- _WHAT IS REQUIRED_
Transcribe the data exactly. Leave nothing out.

- _INPUT DATA_
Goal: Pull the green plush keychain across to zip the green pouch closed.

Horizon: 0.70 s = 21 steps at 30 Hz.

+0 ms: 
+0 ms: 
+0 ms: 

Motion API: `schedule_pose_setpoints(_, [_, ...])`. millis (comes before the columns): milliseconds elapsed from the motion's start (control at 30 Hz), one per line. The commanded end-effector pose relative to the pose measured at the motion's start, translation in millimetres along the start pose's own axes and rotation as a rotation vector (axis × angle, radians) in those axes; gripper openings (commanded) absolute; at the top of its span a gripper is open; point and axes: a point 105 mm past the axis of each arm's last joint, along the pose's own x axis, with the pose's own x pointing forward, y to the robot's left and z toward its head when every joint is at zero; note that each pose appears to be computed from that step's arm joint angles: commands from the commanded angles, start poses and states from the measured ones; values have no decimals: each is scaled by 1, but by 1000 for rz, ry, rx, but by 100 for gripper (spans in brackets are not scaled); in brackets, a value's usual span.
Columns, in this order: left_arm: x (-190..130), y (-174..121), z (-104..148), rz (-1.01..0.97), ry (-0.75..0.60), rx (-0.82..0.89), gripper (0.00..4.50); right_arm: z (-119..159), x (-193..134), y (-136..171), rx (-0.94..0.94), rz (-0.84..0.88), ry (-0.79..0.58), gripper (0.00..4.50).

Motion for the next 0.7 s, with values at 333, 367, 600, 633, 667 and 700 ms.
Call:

- _EXPECTED ANSWER_
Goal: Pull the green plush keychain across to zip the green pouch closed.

Horizon: 0.70 s = 21 steps at 30 Hz.

+0 ms: 
+0 ms: 
+0 ms: 

Motion API: `schedule_pose_setpoints(_, [_, ...])`. millis (comes before the columns): milliseconds elapsed from the motion's start (control at 30 Hz), one per line. The commanded end-effector pose relative to the pose measured at the motion's start, translation in millimetres along the start pose's own axes and rotation as a rotation vector (axis × angle, radians) in those axes; gripper openings (commanded) absolute; at the top of its span a gripper is open; point and axes: a point 105 mm past the axis of each arm's last joint, along the pose's own x axis, with the pose's own x pointing forward, y to the robot's left and z toward its head when every joint is at zero; note that each pose appears to be computed from that step's arm joint angles: commands from the commanded angles, start poses and states from the measured ones; values have no decimals: each is scaled by 1, but by 1000 for rz, ry, rx, but by 100 for gripper (spans in brackets are not scaled); in brackets, a value's usual span.
Columns, in this order: left_arm: x (-190..130), y (-174..121), z (-104..148), rz (-1.01..0.97), ry (-0.75..0.60), rx (-0.82..0.89), gripper (0.00..4.50); right_arm: z (-119..159), x (-193..134), y (-136..171), rx (-0.94..0.94), rz (-0.84..0.88), ry (-0.79..0.58), gripper (0.00..4.50).

Motion for the next 0.7 s, with values at 333, 367, 600, 633, 667 and 700 ms.
Call:

There is no more to the output.